Exercise brief:
Please reproduce exactly the lines from the start of the records through the one containing "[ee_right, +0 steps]", and nothing more.

Dataset items
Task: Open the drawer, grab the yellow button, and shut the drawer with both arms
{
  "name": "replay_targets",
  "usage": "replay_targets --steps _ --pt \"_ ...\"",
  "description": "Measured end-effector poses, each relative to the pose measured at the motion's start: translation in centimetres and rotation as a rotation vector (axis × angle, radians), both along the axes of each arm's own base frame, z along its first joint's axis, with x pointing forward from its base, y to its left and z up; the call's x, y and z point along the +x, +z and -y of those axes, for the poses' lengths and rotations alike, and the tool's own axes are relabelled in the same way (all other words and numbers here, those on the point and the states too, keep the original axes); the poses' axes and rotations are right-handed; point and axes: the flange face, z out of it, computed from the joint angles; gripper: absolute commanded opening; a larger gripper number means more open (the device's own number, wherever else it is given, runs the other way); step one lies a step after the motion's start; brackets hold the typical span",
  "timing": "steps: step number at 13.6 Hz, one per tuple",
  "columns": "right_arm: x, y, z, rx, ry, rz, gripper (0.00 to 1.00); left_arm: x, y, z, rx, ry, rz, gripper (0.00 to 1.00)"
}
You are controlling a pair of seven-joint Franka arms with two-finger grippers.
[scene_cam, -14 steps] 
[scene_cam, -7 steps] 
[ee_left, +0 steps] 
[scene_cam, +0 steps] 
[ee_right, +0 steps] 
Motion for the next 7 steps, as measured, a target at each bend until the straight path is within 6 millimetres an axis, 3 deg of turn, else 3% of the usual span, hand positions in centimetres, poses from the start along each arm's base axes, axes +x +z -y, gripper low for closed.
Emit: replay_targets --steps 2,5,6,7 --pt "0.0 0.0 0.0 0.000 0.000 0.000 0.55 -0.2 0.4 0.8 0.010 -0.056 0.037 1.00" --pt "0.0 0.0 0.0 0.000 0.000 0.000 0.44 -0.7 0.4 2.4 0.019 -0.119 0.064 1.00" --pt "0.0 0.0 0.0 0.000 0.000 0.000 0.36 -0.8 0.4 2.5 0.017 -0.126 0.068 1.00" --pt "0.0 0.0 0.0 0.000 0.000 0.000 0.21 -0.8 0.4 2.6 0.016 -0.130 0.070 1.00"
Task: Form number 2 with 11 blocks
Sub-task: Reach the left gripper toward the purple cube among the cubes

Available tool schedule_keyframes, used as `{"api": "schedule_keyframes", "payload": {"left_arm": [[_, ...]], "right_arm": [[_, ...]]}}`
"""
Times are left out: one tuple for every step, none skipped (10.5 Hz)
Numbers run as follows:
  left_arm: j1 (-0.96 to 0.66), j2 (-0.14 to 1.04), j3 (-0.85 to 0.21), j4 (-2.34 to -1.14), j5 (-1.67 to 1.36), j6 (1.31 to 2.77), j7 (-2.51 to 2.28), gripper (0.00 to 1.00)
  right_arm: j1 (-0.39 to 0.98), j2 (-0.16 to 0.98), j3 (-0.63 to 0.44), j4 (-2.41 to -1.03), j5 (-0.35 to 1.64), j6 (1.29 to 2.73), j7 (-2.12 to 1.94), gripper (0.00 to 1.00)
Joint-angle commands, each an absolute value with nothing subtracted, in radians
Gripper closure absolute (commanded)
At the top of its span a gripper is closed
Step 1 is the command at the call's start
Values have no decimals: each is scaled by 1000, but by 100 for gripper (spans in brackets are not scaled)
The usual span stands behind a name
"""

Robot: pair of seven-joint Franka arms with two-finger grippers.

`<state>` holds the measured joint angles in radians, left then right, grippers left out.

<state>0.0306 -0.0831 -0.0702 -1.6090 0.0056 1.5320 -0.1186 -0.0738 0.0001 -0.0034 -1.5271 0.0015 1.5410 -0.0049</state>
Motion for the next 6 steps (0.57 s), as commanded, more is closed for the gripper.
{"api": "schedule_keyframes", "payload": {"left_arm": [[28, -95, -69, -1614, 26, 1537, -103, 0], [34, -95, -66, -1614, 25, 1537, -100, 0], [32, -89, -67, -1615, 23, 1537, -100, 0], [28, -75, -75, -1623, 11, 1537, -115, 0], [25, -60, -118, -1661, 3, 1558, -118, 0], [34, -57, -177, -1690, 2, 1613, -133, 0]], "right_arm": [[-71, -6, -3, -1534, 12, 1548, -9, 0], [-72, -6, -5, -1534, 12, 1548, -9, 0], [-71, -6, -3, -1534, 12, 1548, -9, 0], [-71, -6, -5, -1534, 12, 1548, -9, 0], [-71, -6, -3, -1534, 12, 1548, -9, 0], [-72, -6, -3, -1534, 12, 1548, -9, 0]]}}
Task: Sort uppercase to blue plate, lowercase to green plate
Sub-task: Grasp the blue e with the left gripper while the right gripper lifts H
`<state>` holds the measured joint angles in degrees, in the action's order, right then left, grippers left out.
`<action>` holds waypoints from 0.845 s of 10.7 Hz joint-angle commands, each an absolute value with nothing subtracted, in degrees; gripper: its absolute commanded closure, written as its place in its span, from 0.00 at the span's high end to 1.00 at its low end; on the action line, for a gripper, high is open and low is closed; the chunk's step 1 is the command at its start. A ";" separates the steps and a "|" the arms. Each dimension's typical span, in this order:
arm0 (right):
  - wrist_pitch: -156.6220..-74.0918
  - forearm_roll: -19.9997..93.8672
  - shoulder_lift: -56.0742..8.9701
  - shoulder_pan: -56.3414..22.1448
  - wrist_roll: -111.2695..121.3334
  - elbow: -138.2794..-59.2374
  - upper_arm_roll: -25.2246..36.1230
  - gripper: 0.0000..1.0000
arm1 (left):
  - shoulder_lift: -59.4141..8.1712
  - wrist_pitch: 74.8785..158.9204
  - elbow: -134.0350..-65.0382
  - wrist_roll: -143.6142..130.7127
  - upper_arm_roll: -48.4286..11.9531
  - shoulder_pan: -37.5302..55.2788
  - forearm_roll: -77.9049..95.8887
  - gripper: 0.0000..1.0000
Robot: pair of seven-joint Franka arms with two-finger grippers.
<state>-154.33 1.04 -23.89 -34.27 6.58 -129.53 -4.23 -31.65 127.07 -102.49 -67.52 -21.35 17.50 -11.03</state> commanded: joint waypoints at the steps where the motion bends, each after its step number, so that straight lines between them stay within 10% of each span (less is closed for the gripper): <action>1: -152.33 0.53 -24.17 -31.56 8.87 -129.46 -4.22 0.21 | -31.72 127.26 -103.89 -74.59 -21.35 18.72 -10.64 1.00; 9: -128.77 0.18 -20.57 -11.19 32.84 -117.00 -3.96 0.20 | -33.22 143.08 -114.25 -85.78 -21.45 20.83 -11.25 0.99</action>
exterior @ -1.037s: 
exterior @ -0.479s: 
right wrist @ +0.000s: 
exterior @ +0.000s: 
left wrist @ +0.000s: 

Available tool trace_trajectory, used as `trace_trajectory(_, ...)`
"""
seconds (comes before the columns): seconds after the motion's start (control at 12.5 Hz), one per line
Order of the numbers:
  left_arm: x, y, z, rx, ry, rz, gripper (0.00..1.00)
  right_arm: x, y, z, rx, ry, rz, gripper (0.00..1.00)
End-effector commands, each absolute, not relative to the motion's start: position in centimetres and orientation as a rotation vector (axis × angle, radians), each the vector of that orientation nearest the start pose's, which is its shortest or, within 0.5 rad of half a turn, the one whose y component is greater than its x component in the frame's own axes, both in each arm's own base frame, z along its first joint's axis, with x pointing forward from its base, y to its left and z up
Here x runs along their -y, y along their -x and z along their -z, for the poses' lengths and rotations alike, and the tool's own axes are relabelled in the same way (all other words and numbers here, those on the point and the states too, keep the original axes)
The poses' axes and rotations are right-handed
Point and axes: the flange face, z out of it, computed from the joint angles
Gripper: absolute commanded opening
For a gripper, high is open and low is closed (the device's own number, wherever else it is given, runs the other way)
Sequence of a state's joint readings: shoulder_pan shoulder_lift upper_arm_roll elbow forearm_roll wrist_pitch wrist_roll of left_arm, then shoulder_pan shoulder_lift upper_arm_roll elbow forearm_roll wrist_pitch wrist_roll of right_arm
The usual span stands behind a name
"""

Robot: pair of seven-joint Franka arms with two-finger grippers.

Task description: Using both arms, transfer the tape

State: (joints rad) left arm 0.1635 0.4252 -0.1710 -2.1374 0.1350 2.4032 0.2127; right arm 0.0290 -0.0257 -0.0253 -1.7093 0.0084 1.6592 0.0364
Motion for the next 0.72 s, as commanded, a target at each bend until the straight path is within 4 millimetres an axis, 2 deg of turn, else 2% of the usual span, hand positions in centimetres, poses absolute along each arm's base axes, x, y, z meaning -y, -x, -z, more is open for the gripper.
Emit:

Your solution:
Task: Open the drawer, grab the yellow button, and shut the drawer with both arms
{
  "name": "replay_targets",
  "usage": "replay_targets --steps _ --pt \"_ ...\"",
  "description": "Measured end-effector poses, each relative to the pose measured at the motion's start: translation in centimetres and rotation as a rotation vector (axis × angle, radians), both along the axes of each arm's own base frame, z along its first joint's axis, with x pointing forward from its base, y to its left and z up; the call's x, y and z point along the +x, +z and -y of those axes, for the poses' lengths and rotations alike, and the tool's own axes are relabelled in the same way (all other words and numbers here, those on the point and the states too, keep the original axes); the poses' axes and rotations are right-handed; point and axes: the flange face, z out of it, computed from the joint angles; gripper: absolute commanded opening; a larger gripper number means more open (the device's own number, wherever else it is given, runs the other way); step one lies a step after the motion's start; brackets hold the typical span",
  "timing": "steps: step number at 13.6 Hz, one per tuple",
  "columns": "right_arm: x, y, z, rx, ry, rz, gripper (0.00 to 1.00); left_arm: x, y, z, rx, ry, rz, gripper (0.00 to 1.00)"
}
You are controlling a pair of seven-joint Franka arms with two-finger grippers.
[scene_cam, -14 steps] 
[scene_cam, -7 steps] 
[ee_left, +0 steps] 
[scene_cam, +0 steps] 
[ee_right, +0 steps] 

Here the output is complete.